HA [24]. For each grid cell, Historical Average (HA) method predicts the traffic status for a target grid cell based on its average status of the previous time slots.

•

Regression (Reg) [3]. This method applies ridge regression to predict the future traffic status, the predictors are the corresponding traffic-related features. The training data are used to train the regression model and the testing data are used for evaluations.

•

ARIMA [22]. Auto-Regressive Integrated Moving Average (ARIMA) is a conventional parametric-based time-series model. Here, we view the historical traffic status as time-series data and apply ARIMA to predict the future traffic status.

•

CNN+LSTM [17, 32]. This method uses LSTM to predict the future traffic status using traffic-related features as input. The daily traffic-related features can be viewed as an input sequence, which goes through CNNs first and then passes LSTM to get the predicted traffic status sequence.

•

SNAIL [16]. It is a state-of-the-art deterministic black-box meta-learning method. SNAIL utilizes attention layers to get the deterministic adapted parameters for each task instead of sampling from a distribution, where the task uncertainties are not considered.

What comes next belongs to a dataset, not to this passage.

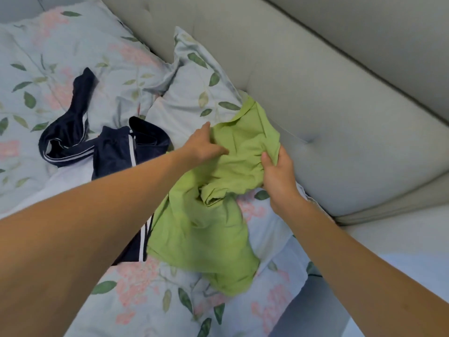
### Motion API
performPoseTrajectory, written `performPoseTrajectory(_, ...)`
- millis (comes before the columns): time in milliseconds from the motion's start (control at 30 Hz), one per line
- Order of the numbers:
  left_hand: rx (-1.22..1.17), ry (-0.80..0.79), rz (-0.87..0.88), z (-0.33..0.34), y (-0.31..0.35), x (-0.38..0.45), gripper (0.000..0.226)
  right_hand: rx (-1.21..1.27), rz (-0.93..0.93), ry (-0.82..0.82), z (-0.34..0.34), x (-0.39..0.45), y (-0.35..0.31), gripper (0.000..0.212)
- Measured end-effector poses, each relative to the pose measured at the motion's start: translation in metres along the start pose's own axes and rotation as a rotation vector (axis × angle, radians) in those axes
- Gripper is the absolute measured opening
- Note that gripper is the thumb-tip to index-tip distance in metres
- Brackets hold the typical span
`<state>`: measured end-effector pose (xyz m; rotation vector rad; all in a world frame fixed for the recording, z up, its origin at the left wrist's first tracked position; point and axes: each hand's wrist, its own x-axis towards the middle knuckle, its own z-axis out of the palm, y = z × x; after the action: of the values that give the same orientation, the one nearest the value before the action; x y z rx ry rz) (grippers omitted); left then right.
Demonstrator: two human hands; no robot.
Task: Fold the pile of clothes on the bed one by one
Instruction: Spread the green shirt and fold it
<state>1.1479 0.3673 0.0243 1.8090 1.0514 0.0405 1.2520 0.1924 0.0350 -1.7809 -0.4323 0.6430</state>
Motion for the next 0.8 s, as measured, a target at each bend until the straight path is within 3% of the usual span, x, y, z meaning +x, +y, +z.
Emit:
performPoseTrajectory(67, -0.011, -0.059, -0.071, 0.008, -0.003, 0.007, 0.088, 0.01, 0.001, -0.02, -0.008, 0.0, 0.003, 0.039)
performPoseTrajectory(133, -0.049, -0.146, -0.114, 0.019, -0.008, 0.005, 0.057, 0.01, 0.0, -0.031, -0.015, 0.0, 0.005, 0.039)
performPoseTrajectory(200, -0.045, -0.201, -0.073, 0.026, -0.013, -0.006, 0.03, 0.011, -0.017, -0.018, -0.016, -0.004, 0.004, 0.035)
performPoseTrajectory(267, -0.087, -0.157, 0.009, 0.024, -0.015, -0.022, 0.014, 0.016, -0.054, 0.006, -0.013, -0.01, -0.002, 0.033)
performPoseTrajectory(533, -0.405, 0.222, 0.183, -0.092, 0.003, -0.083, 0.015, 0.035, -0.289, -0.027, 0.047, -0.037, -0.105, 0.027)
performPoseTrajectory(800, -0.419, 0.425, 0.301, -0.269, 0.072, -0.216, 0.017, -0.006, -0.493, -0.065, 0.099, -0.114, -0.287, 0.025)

cST-v1 [31]. It is the previous version of the cST-ML proposed in the conference paper, which does not have the memory vector and rolling windows.

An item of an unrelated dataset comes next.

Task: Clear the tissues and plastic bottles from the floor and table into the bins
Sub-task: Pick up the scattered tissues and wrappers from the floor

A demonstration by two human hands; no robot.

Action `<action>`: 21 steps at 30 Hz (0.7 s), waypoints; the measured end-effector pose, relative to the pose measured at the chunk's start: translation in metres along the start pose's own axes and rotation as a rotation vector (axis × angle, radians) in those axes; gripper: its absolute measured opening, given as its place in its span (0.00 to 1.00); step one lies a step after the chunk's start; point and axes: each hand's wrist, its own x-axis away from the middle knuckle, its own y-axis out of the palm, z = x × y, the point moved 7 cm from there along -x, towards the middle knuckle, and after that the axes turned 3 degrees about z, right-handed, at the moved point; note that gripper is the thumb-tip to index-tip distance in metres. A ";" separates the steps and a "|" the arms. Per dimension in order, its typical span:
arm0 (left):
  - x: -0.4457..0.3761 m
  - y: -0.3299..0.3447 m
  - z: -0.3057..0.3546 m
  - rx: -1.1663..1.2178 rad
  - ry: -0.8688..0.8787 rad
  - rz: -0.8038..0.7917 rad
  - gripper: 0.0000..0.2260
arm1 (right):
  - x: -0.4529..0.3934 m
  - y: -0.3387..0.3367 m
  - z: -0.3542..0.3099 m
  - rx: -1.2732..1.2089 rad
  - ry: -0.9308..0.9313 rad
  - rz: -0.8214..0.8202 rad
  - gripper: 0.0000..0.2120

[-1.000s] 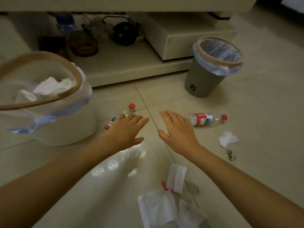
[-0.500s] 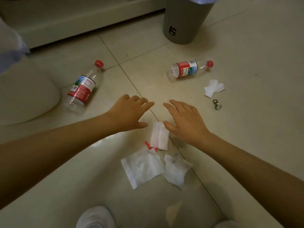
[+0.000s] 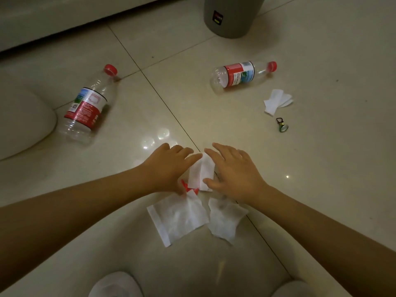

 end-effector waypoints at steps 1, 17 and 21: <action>-0.002 0.005 0.004 0.002 0.014 -0.011 0.46 | 0.002 0.005 0.002 0.000 0.005 -0.016 0.37; -0.029 0.042 0.024 -0.086 0.130 -0.117 0.53 | 0.018 0.062 0.028 0.023 0.045 -0.263 0.59; -0.032 0.035 0.025 -0.092 0.189 0.059 0.39 | 0.018 0.067 0.027 0.094 0.034 -0.247 0.60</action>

cST-v2 [31]. This method is similar to our proposed cST-ML; it has rolling windows but no memory module in the model.

4.3 Evaluation Metrics

We use mean absolute percentage error (MAPE) and rooted mean-squared error (RMSE) for evaluations:

\begin{equation} \mathrm{MAPE}=\frac{1}{T}\sum _{t=1}^{T}\left|y_{t}-\hat{y}_{t}\right| / y_{t}, \end{equation}

(8)

where \(y_{t}\) is the ground-truth traffic status observed in the target grid cell \(s\) in the \(t\)th time slot, and \(\hat{y}_{t}\) is the corresponding prediction, \(T\) is the total number of time slots to perform prediction.

4.4 Experimental Settings

Based on our final objective Equation (7), the goal is to maximize the log likelihood and negative KL divergence. In the implementation, since maximizing log likelihood equals to minimizing the mean-squared error of predictions, the objective can be transformed to minimizing the corresponding mean-squared error and KL divergence instead [2, 13].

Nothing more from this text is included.